- **Directions for this task**
Copy each line that includes the string "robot" from the material into your answer.

Data provided: Begin

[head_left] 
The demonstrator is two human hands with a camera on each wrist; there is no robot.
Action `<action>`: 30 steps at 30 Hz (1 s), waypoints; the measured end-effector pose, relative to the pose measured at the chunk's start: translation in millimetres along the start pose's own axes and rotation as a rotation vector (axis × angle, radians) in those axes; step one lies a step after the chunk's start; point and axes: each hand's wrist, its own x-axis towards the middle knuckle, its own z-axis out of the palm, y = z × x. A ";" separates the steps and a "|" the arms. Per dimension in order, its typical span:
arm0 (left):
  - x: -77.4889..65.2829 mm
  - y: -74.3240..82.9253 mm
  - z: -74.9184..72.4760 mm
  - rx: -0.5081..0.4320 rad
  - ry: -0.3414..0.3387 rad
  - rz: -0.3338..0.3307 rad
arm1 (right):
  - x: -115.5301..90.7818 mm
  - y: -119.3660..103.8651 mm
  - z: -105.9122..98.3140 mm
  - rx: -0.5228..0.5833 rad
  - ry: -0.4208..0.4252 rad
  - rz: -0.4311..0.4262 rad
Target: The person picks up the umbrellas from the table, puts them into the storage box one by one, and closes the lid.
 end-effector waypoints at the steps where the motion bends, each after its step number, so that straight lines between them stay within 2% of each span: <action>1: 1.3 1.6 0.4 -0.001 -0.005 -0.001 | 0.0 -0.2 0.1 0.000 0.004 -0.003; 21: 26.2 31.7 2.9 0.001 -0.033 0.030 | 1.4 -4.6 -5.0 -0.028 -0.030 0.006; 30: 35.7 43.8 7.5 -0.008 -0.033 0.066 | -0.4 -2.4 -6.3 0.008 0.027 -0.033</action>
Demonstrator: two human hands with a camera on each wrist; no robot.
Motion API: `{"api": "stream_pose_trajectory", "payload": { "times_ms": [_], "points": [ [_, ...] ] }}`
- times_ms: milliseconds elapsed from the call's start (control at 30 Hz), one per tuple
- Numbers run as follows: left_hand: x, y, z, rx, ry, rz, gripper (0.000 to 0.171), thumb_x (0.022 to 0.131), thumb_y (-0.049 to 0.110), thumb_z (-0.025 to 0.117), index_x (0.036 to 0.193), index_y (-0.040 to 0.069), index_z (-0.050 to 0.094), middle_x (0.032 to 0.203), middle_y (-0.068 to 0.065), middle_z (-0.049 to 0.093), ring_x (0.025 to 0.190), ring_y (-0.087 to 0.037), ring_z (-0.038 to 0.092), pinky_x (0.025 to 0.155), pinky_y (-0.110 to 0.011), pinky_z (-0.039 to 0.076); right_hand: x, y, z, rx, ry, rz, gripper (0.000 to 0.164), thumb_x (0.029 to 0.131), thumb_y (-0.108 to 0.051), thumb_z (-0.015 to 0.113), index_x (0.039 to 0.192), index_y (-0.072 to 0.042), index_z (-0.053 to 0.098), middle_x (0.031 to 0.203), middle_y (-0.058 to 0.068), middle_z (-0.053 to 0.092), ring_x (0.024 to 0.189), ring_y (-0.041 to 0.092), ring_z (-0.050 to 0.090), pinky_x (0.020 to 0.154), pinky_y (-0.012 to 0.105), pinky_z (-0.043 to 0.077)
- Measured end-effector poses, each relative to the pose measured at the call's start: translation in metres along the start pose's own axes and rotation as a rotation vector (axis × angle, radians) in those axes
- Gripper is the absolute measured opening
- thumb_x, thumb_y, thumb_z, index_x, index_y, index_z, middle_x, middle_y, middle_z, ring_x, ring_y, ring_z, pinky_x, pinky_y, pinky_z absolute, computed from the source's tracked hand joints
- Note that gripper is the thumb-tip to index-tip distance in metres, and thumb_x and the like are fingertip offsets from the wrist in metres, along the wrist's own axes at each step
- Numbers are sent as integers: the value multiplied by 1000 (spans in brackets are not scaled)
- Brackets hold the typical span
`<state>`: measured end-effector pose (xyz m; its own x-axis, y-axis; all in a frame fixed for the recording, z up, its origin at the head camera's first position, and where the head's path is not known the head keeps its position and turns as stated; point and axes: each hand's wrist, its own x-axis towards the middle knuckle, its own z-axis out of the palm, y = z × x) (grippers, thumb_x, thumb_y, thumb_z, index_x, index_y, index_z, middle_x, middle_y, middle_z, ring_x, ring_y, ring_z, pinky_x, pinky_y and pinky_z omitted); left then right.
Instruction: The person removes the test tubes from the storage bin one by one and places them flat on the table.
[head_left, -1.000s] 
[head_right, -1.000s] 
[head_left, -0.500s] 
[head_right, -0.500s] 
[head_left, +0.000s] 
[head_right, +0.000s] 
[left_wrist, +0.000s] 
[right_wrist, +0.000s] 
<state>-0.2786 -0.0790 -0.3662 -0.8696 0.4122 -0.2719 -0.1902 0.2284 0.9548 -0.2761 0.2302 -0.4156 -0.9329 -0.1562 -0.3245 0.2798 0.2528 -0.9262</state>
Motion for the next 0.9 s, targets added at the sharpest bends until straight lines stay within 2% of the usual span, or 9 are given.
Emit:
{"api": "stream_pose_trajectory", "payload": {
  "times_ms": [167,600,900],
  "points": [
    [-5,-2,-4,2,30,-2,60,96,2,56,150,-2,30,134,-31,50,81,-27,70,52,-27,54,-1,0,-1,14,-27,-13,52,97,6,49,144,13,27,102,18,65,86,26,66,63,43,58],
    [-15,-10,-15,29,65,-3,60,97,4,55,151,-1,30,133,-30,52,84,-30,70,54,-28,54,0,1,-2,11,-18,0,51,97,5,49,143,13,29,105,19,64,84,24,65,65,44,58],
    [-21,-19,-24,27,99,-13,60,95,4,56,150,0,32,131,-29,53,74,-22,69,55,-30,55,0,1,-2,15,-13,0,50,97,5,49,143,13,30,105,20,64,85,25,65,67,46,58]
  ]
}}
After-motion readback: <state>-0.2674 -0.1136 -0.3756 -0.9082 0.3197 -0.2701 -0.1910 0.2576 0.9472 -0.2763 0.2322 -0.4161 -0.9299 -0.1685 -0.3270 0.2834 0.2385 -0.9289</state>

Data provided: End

- **Written solution**
The demonstrator is two human hands with a camera on each wrist; there is no robot.
Demonstrator: two human hands with a camera on each wrist; no robot.

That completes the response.